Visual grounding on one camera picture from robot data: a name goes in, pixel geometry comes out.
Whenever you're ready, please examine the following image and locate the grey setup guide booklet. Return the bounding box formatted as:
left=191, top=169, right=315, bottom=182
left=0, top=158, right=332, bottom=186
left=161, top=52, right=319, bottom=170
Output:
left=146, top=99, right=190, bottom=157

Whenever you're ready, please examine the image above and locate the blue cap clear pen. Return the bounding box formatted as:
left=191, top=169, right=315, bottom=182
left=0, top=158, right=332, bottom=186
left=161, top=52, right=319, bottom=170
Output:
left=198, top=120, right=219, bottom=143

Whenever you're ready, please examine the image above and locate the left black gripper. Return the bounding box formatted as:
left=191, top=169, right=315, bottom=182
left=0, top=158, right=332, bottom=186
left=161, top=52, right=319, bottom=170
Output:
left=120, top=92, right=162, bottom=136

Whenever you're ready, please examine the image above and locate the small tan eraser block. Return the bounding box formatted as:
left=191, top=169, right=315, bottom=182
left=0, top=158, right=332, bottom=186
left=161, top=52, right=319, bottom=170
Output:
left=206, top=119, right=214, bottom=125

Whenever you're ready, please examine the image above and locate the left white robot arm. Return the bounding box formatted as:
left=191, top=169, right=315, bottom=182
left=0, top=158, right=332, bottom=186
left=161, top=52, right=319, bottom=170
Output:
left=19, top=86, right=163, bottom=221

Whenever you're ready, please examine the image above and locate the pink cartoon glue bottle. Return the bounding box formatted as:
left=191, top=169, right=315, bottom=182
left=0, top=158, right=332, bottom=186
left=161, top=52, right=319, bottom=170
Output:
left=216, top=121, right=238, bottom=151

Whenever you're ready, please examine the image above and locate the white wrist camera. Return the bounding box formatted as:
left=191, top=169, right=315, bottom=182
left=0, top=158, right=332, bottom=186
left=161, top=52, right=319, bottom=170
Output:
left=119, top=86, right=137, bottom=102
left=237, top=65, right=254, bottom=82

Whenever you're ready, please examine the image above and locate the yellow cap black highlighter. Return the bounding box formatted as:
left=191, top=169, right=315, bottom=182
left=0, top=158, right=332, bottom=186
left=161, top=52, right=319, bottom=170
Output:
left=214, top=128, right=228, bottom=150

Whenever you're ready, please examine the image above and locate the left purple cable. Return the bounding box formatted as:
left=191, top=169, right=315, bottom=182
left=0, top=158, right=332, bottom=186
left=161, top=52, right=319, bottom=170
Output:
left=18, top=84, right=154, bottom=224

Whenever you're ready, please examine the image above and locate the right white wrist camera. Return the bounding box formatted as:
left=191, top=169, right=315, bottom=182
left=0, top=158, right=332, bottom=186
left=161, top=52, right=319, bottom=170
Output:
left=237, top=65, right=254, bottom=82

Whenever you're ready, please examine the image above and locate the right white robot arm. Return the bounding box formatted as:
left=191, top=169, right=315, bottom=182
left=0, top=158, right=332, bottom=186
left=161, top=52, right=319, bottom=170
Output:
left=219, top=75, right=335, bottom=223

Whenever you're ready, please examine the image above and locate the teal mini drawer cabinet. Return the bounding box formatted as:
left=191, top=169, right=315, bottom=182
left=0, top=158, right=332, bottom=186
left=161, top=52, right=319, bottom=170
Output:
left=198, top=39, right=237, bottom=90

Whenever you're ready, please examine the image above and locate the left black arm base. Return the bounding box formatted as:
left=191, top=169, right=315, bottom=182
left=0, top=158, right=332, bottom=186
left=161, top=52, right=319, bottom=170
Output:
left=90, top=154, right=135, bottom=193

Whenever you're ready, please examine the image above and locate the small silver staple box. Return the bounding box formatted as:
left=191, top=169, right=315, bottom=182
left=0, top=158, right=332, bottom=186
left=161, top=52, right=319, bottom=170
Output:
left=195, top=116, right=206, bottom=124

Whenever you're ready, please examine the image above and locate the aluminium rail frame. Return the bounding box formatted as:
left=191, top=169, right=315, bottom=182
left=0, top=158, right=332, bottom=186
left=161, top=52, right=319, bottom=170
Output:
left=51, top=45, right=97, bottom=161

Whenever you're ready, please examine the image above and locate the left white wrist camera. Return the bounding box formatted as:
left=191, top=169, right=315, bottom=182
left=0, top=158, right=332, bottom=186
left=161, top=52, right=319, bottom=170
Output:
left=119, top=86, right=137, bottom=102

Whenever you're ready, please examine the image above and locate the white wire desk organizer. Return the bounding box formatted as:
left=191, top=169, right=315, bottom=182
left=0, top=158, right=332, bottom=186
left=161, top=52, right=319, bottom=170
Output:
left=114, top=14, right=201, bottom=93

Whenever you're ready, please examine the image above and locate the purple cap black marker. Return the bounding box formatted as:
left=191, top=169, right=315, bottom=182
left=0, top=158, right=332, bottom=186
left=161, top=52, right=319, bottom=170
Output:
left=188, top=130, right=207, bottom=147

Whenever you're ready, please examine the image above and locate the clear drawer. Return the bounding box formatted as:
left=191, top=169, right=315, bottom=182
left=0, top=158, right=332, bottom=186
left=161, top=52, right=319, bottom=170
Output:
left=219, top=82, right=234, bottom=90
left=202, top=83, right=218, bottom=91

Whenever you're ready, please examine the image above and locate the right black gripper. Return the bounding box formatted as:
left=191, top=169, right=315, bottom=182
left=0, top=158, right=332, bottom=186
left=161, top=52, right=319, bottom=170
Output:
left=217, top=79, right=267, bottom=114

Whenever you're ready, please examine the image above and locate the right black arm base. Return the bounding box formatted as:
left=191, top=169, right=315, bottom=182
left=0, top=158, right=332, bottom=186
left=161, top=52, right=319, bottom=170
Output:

——

**TRY IT:** Find the lines above holding the word "clear" and show them.

**SOLUTION FOR THIS EXERCISE:**
Whenever you're ready, please examine the image above and locate the blue cap clear pen. Return the bounding box formatted as:
Whenever you're ready, please examine the image above and locate the clear drawer. Return the bounding box formatted as:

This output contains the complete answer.